Traders bet their oil storage assets that OPEC cuts will work

The jury is still out on whether OPEC can rein in a global oil glut but top commodity traders are betting it can by selling stakes in storage tank businesses that profited from oversupply.
Since January, Glencore, Vitol and Gunvor have completed or have been seeking to sell parts of their holdings in storage firms.

Vitol's deal was agreed in October, before the Nov. 30 announcement by the Organization of the Petroleum Exporting Countries that it would cut output from Jan. 1. Vitol's deal was completed in January, and others have lined up sales since.

The five top traders, who also include Mercuria and Trafigura, expect OPEC to extend output cuts into the second half of 2017, which would help draw down global inventories.

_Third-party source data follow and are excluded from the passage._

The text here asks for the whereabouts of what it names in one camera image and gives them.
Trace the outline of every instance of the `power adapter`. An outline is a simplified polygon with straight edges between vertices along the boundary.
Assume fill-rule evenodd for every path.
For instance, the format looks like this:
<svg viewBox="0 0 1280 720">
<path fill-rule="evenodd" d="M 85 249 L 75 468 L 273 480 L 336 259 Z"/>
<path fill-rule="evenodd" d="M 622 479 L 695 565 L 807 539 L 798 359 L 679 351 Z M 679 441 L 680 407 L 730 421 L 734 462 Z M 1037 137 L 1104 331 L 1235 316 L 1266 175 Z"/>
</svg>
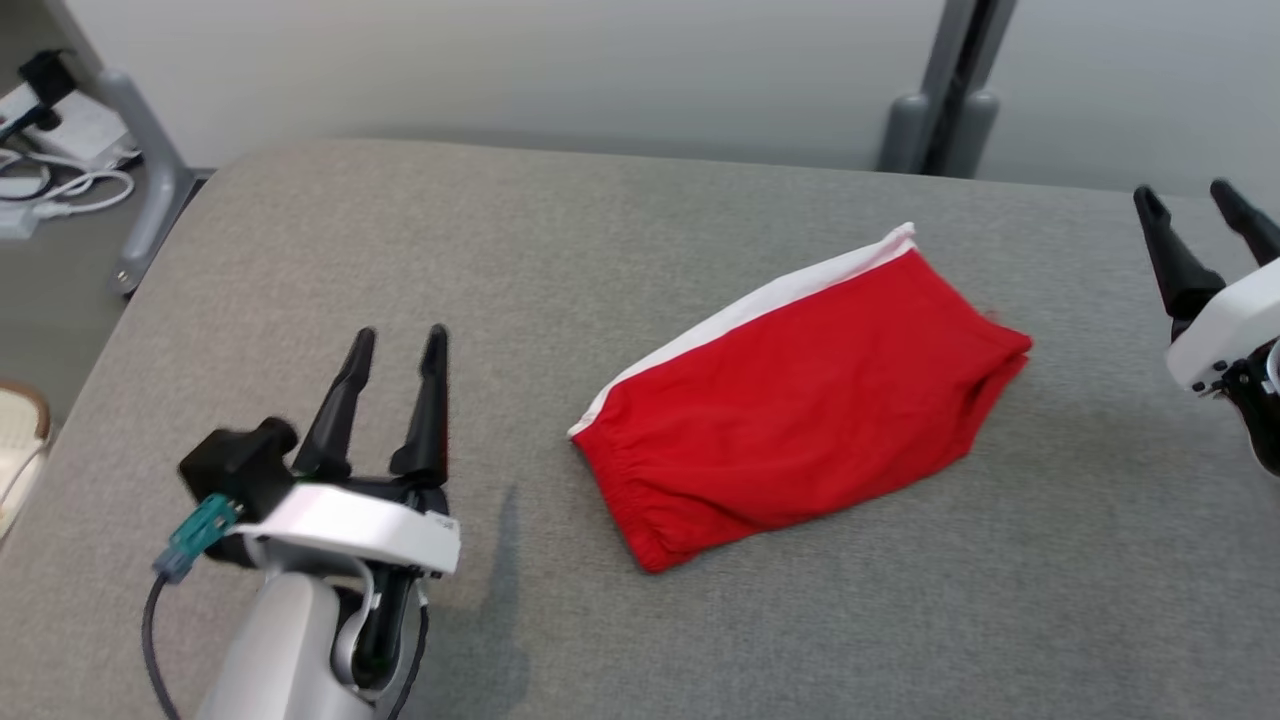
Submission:
<svg viewBox="0 0 1280 720">
<path fill-rule="evenodd" d="M 38 104 L 31 86 L 23 83 L 0 99 L 0 132 Z M 110 170 L 136 158 L 137 143 L 114 110 L 78 90 L 54 104 L 61 122 L 44 131 L 28 127 L 22 133 L 44 152 L 83 163 L 93 170 Z"/>
</svg>

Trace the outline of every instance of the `red shorts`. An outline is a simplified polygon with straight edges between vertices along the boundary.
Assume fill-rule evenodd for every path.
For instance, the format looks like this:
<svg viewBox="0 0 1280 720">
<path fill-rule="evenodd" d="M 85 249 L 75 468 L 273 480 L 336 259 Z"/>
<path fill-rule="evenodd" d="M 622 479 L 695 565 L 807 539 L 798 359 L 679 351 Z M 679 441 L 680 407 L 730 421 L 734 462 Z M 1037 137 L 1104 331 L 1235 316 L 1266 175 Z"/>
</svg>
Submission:
<svg viewBox="0 0 1280 720">
<path fill-rule="evenodd" d="M 964 456 L 1032 340 L 883 241 L 783 275 L 611 382 L 570 430 L 640 565 L 786 528 Z"/>
</svg>

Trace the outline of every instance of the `floor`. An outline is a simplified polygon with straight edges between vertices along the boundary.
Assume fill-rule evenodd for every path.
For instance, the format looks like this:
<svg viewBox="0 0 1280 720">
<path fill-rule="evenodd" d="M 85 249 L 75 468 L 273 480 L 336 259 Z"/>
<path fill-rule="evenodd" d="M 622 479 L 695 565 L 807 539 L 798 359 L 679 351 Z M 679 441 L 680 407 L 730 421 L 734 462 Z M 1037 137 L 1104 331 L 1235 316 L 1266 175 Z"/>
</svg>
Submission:
<svg viewBox="0 0 1280 720">
<path fill-rule="evenodd" d="M 37 50 L 67 41 L 40 0 L 0 0 L 0 92 Z M 63 424 L 124 300 L 108 290 L 146 179 L 120 205 L 45 220 L 26 242 L 0 241 L 0 378 L 40 389 Z"/>
</svg>

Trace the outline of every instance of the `gray fabric surface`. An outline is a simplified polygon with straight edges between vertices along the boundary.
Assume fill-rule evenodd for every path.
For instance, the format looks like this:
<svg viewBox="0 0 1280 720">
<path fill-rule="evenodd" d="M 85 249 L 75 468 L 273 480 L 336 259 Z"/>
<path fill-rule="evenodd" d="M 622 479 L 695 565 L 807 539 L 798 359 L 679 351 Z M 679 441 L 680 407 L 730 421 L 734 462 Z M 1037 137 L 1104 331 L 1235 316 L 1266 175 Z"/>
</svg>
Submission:
<svg viewBox="0 0 1280 720">
<path fill-rule="evenodd" d="M 1230 277 L 1208 201 L 1178 227 Z M 564 439 L 617 372 L 763 282 L 905 220 L 1036 338 L 973 454 L 705 553 L 628 556 Z M 453 331 L 457 577 L 404 717 L 1215 717 L 1280 708 L 1280 502 L 1225 402 L 1180 392 L 1123 193 L 426 143 L 306 143 L 214 177 L 90 377 L 0 555 L 0 716 L 159 717 L 148 564 L 215 425 L 305 425 L 376 325 L 352 459 L 402 439 Z M 193 714 L 259 578 L 161 597 Z"/>
</svg>

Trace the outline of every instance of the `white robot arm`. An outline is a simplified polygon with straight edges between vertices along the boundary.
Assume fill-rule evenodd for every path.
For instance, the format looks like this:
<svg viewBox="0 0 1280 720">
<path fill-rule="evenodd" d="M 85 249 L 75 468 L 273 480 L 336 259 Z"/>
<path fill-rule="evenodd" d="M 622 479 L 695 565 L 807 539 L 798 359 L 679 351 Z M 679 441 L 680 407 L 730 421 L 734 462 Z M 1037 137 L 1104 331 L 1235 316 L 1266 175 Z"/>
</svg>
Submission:
<svg viewBox="0 0 1280 720">
<path fill-rule="evenodd" d="M 155 662 L 152 618 L 160 589 L 179 582 L 201 551 L 266 574 L 201 720 L 371 720 L 403 662 L 404 612 L 417 606 L 416 650 L 385 716 L 403 707 L 426 641 L 424 582 L 452 574 L 461 552 L 442 487 L 448 334 L 431 328 L 392 477 L 353 478 L 347 446 L 374 340 L 372 328 L 356 336 L 292 469 L 284 455 L 297 434 L 278 418 L 250 432 L 215 430 L 179 464 L 201 505 L 156 561 L 142 624 L 147 673 L 172 720 L 178 711 Z"/>
<path fill-rule="evenodd" d="M 1210 193 L 1260 265 L 1231 284 L 1183 245 L 1151 187 L 1133 193 L 1165 311 L 1172 319 L 1166 363 L 1181 387 L 1230 400 L 1258 462 L 1280 475 L 1280 228 L 1225 179 L 1213 181 Z"/>
</svg>

When inventories are plentiful, the oil price for future delivery tends to be above the price for prompt delivery, a state known as contango, when it pays to be in the storage business, taking fees and selling stored oil forward at a profit. This has been the situation since mid-2014.

At times, the prompt price was more than $1 less than a barrel for delivery a month later. With an abundance of crude supplies, trading houses could book easy profits by buying crude and storing it after selling it forward.

As stockpiles draw down, the oil price for prompt delivery tends to trade above future prices, a condition known as backwardation. At this point, oil cannot be sold forward at a quick profit and the storage business loses its luster.

Till now, there have been few clear signs that OPEC and non-OPEC cuts of 1.8 million barrels per day (bpd) were working, with global stockpiles stubbornly high, according to U.S. data and International Energy Agency (IEA) figures.